I can’t imagine how she knows about Lynette, but it seems immaterial. I figure that all women must know when their lovers are cheating. I hear a door open and look up to see the Duck Man leaving the lavatory. He tips his hat as he walks by and takes a seat next to Lynette one row back and on the opposite side of the car.
“Look,” I say trying to keep the commotion at a minimum, “As far as I knew it was over between us. So whatever else happened, happened. I don’t see why we still can’t be friends.” I know this is a mistake as soon as I say it.
“Friends, I’ll give you friends you bastard. How dare you suggest we be friends after all this.” She waves her arms frantically to suggest “this.” Her tirade disturbs everyone else in the car who observe pensively as if watching a soap opera. “You can keep your stinking pearls too,” she screams, yanking the pearl necklace that I gave her from around her neck and throwing it at my head. I duck and they sail into the next row where the Duck Man deftly snatches them from the air and hands them to Lynette. Quite suddenly and from out of nowhere Wendy flashes a large hand gun and waves it menacingly. I pray for help, thinking the Duck Man will come to my rescue once again, but no, he watches at a distance holding Lynette’s hand, evidently unsure of what to do.

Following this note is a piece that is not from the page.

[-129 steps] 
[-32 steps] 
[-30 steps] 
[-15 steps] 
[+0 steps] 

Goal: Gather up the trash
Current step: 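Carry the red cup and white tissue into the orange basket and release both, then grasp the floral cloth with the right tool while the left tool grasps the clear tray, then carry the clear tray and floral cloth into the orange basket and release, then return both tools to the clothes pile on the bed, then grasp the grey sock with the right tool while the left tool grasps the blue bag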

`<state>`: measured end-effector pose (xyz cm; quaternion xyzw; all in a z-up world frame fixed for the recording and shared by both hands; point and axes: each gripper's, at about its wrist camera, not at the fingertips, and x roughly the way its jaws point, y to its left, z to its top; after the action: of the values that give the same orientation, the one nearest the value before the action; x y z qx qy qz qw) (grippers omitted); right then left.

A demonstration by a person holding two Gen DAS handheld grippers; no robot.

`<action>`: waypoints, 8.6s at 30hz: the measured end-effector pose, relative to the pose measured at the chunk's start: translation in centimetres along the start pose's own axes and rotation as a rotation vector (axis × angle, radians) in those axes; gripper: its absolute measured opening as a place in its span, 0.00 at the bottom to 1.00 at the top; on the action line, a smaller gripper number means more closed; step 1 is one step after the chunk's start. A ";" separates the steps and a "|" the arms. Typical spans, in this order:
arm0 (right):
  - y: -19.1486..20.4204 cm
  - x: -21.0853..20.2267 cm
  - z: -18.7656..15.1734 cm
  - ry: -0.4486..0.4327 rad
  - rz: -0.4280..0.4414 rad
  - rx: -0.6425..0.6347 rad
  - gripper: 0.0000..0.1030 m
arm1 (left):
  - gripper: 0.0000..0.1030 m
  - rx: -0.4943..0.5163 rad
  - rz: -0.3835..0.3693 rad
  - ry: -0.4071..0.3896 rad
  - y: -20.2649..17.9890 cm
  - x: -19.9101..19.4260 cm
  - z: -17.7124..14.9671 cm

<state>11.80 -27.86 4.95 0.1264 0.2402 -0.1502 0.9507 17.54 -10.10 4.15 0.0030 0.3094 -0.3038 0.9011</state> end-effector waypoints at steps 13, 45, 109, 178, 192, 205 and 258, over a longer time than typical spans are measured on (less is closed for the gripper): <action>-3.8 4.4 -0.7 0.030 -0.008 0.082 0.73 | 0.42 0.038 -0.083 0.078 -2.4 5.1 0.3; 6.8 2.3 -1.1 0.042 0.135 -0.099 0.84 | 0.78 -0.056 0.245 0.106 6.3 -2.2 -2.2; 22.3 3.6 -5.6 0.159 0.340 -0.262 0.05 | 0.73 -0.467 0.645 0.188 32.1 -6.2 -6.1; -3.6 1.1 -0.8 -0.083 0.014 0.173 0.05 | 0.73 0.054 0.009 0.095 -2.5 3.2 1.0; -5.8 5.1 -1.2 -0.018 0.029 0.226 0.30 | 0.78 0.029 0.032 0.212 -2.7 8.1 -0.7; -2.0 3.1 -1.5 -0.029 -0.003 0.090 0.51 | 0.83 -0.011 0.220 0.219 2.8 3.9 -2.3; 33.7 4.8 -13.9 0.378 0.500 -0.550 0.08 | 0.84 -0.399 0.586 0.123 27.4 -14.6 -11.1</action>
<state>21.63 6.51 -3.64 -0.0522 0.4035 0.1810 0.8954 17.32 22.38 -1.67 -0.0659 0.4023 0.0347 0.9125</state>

“I’m going to kill you right in your goddamn, cheating seat,” she says taking dead aim and pulling the trigger. I hear an explosion and wonder how long it will take to die.
Kiruna
I open my eyes thinking I must be dead, but find instead Wendy sitting across from me screaming in laughter. The gun fired a blank apparently; a flag sticks out of the barrel exclaiming BANG! I don’t find the joke particularly funny, but before I can say anything, she starts cursing in Swedish, reaches around, and pulls a rubber mask off. It’s the Conductor, his missing eyes again shielded by black sunglasses.
The Duck Man grabs his cane. “I knew he’d be back,” He says, but before he can react, the Conductor presses a small switch overhead separating the railway car down the center leaving a gap of several feet between the two racing halves. In that space I can see track ties flash by in a blur. The passengers scream in panic, pressing themselves against the sides of the car to avoid falling onto the track.

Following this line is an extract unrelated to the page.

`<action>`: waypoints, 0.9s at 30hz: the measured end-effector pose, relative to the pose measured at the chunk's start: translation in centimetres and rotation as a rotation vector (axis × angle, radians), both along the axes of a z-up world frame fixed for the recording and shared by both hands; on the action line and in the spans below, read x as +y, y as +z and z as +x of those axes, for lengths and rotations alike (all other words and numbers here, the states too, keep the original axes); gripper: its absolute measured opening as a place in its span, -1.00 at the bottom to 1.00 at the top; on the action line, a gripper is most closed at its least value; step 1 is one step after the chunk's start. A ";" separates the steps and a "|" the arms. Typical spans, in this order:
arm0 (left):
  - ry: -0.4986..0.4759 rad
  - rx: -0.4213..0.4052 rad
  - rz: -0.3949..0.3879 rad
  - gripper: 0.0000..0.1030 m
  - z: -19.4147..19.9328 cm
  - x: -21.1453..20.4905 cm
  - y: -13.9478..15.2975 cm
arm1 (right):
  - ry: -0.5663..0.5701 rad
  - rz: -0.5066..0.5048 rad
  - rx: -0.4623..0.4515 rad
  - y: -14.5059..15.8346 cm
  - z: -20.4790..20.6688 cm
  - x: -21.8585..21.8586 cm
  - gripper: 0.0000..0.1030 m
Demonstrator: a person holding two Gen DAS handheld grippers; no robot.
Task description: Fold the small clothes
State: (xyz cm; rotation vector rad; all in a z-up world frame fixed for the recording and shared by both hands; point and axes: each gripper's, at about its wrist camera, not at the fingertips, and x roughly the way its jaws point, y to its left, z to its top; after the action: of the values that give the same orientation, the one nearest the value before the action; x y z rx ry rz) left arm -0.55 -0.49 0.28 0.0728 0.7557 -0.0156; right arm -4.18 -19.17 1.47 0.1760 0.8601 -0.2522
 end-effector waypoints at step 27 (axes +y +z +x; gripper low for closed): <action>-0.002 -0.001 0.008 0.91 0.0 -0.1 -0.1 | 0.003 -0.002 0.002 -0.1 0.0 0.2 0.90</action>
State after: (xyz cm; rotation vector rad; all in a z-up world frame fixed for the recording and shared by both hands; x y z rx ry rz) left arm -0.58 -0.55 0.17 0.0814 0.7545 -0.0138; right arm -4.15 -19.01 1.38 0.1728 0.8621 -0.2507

The Conductor speaks to me in English. “You won’t get away this time, and that one there,” pointing to the Duck Man, “can’t help you.” He grabs my lapels, intent on throwing me into the space between the cars onto the track.
Lynette shouts out, “The glasses, get the glasses.”
Fortunately, four years of High School wrestling with the likes of “Turk” Tricarico taught me ways to deal with a lapel hold and in a mindless panic I try them all: slap the ears, knee to the groin, strike to the Adam’s apple, shin to the groin, and one final hammer fist to the nose that sends his glasses flying off his head and into the black nether world between the speeding cars. Those blank membranes stare at me in fear and loathing for just an instant before he loses balance and topples into the space between the cars onto the track. We hear his screams fade into the distance.
The three of us sit and chat over morning coffee. Kiruna is minutes away and outside a huge orb of sun rises slowly over a bleak, white landscape. The Duck Man feeds his pet small scraps of digestive biscuits. I sense a dénouement, but the Duck Man resists leaving much unexplained. Yet I wonder aloud about the pearls. Lynette smiles and says, “They’re very beautiful.” “Yes. I want you to have them.” “And I want you to have this,” she says softly, then lightly kisses my lips. “Any plans while in town?” I ask somewhere between friendly and flirtatious. “None whatsoever.”